Adı geçen üç şehirde tiyatro hayatı gelişmiş olduğu için devlet, şehir ve özel tiyatrolarını tanımlamak kolaydır. Bursa gibi nüfus bakımından fazla, ancak sanat alanında kasaba düzeyinde olan şehirler için özel ve amatör tiyatro arasındaki farklılığı tanımlamak pek kolay değildir. Yapılacak ilk iş, sözlükteki özel tiyatro tanımına bakarak devlet ve belediye ile bağının olmadığını düşünmektir. Taşrada yönetmenler, oyuncular ve teknik ekibin devlet ile bağ kurmadan (maaş almak gibi) veya devletten destek almadan özel tiyatroyu ayakta tutması zor değil, imkânsızdır. Bir özel tiyatronun ayakta durabilmesi için kendi kadrosunu oluşturması gerekmektedir. Bir tiyatronun çalışanlarını (oyuncu, teknik, idari, toplam 15-20 kişi) geçindirebilmesi için yılda 6-7 oyunu 200’den fazla sahnelemelidir. Kendi salonun olsa dahi Bursa’da imkânsız. Eğer özel tiyatro, Bursa’dan İstanbul’a gidip, oradan Bursa’ya turne yaparsa emin olun daha fazla seyirci ve hasılata ulaşacaktır. Bursa seyircisi turne tiyatrolarına çok seviyor.   
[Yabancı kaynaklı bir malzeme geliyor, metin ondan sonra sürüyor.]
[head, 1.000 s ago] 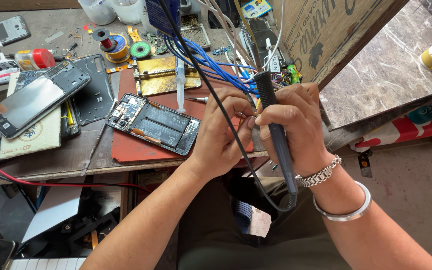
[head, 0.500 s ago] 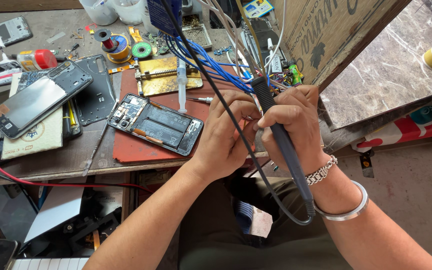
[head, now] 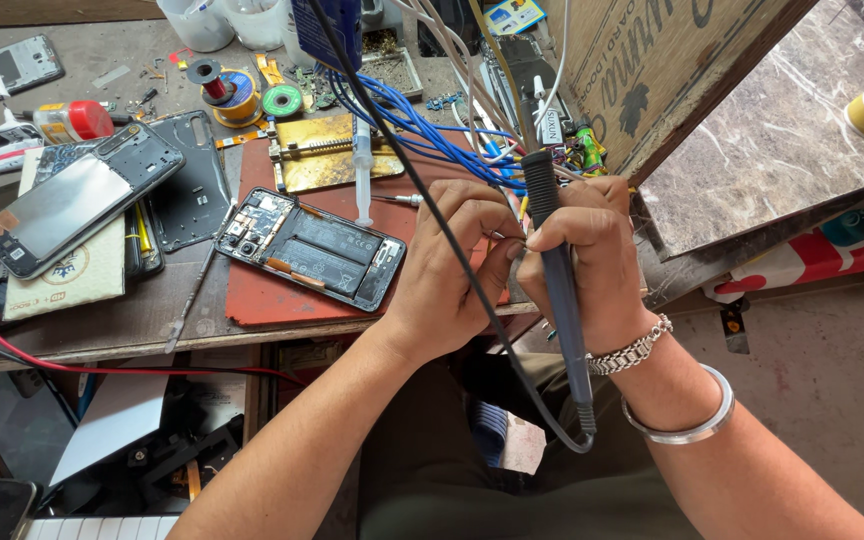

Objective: The person repairs a disassembled smartphone at a cluttered workbench. They apply flux paste from a syringe onto small wires and components, then use a soldering iron to solder the wires, holding components steady with tweezers and repositioning the phone body as they work.

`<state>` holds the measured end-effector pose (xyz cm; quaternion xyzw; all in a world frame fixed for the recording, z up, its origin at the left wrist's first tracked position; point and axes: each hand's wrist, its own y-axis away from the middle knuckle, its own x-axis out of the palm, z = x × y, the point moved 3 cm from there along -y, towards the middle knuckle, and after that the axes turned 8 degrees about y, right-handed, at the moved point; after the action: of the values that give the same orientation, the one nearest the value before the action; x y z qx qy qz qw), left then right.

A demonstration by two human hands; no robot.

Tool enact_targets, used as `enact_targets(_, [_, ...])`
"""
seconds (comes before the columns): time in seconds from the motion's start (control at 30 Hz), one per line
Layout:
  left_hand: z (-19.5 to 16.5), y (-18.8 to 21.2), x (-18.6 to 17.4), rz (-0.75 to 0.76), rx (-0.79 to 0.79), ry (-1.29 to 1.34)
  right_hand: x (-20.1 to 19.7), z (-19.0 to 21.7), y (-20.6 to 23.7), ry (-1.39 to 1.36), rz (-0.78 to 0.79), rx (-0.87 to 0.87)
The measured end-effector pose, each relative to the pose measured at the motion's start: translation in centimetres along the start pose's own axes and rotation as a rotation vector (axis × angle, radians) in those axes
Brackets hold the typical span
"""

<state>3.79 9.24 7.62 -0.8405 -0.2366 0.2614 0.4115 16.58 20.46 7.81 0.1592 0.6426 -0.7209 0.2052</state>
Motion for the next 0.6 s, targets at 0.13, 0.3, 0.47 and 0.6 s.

Bunun sebebi daha önce defalarca yazdığım gibi her şehrin kendi tiyatro tarihi ve sosyolojisi vardır. Şehrin ekonomideki gelişmişliği sanat alanına yansımayabilir (Örneğin Bursa, Balıkesir, Kayseri, Konya gibi). Bunun sebebi şehirli kültürün zayıf kalması, orta sınıfın güçsüzlüğü olarak açıklanabilir. Çünkü önce para kazanılması, iş harici vakit ayrılması, yıllardır okulda veya arkadaş çevresinde oluşan tiyatroya gitme alışkanlığının oluşması gerekmektedir. Aynı mevzu diğer sanat dalları için de geçerlidir.    

Arena Sahne Blackbox

Konuyla ilgili şu örnek çarpıcıdır. 1962-1971 yılları arasında faaliyet gösteren Bursa Oda Tiyatrosu, tiyatro tarihi ve teorisi alanında çalışanlar öğretim üyeleri tarafından incelenmemiş, ilgisini dahi çekmemiştir. Bu tiyatro, 1962-1966 yılları arasında haftada altı gün 100 kişi kapasiteli kendi salonunda, bir günü ilçelerde olmak üzere haftada yedi gün oyun sahnelemiş, sezonda sahnelenen 5-6 oyun, 150-200 kere temsil edilmiştir. Birçok oyun Bursa’da ve Türkiye’de ilk kez seyirci karşısına çıkmıştır. Gişe açıp bilet satılmıştır. Tiyatronun başarısına sonraki yıllarda ve günümüzde, Bursa’da hiçbir amatör ve özel tiyatro erişememiştir. Oda Tiyatrosu, önce Türk Kültür Derneğine sonrasında Halkevi Bursa Şubesine, en son Halk Eğitim Başkanlığına bağlı olarak faaliyet göstermiş bir amatör tiyatrodur. Gişe geliri derneğin ihtiyaçları için harcanmıştır. Bir, iki oyun hariç emekçilerine herhangi bir ücret verilmemiştir. 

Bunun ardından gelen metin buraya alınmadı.